10 Mononuclear Phagocytes in Rheumatic Diseases

Mononuclear phagocytes are widely distributed, biosynthetically active cells derived from hematopoietic precursors that circulate as monocytes and enter tissues constitutively and in response to inflammatory stimuli. In connective tissue and bone, they play a major role in homeostasis, growth, and remodeling as mature macrophages and osteoclasts (Figure 10-1). Myeloid dendritic cells (DCs) represent a distinct form of differentiation, specialized to maintain immune tolerance or to induce humoral and cellular immunity through B lymphocytes and T lymphocytes. Through their recognition, antigen-presenting, regulatory, and effector mechanisms, mononuclear phagocytes contribute to a range of inflammatory, infectious, autoimmune, metabolic, and degenerative rheumatic diseases, providing targets for therapeutic intervention.

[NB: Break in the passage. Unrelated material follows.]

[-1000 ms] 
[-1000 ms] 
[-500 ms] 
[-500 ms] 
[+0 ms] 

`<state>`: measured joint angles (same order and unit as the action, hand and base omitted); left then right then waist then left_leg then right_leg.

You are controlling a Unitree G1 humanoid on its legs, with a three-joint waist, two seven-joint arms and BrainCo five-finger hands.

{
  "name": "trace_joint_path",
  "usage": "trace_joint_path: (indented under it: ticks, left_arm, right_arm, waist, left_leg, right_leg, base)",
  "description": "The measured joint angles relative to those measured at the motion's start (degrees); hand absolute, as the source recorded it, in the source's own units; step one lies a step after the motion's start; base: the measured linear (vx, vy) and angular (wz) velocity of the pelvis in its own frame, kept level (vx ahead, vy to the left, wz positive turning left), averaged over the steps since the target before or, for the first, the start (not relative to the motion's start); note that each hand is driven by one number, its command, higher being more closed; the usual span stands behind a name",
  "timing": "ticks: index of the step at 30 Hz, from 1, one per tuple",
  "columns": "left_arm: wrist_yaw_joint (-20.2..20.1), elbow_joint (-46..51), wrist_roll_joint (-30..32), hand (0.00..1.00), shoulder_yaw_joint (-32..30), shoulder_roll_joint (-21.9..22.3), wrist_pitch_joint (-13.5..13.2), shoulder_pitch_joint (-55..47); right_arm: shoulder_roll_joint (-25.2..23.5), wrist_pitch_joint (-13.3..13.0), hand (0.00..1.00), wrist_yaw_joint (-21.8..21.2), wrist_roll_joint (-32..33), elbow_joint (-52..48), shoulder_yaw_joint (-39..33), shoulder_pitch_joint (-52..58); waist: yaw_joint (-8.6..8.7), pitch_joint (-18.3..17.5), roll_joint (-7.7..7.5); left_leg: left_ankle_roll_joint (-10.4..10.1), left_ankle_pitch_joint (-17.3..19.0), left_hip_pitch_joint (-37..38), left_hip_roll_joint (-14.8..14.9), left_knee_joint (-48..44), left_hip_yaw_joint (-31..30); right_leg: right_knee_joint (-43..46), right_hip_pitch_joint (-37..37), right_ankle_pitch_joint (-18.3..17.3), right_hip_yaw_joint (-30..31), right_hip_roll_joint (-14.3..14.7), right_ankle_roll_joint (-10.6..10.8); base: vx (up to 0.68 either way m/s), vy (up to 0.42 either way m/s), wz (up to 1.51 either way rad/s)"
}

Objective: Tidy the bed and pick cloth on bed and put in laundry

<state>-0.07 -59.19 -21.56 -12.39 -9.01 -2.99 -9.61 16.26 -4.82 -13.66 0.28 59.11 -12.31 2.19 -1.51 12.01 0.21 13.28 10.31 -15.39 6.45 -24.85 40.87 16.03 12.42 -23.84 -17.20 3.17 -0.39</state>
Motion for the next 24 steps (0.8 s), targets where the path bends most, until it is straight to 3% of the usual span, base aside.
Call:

Growth of knowledge in mononuclear phagocyte biology has developed in close association with understanding of pathogenesis and treatment of chronic arthritis. Relevant examples include the development of steroidal and nonsteroidal anti-inflammatory agents and of anti–tumor necrosis factor (TNF) monoclonal antibodies.1 Genetic lesions in macrophage colony-stimulating factor (M-CSF) cause osteoclast deficiency and osteopetrosis in mouse models, whereas human mutations in cytosolic nucleotide oligomerization domain (NOD)-like receptors (NLRs) result in interleukin (IL)-1β overproduction and hyperinflammatory syndromes,2 often associated with persistent joint disease. Immune complex deposition and complement activation combine with Toll-like receptor (TLR) recognition to induce effector pathways of tissue destruction and repair.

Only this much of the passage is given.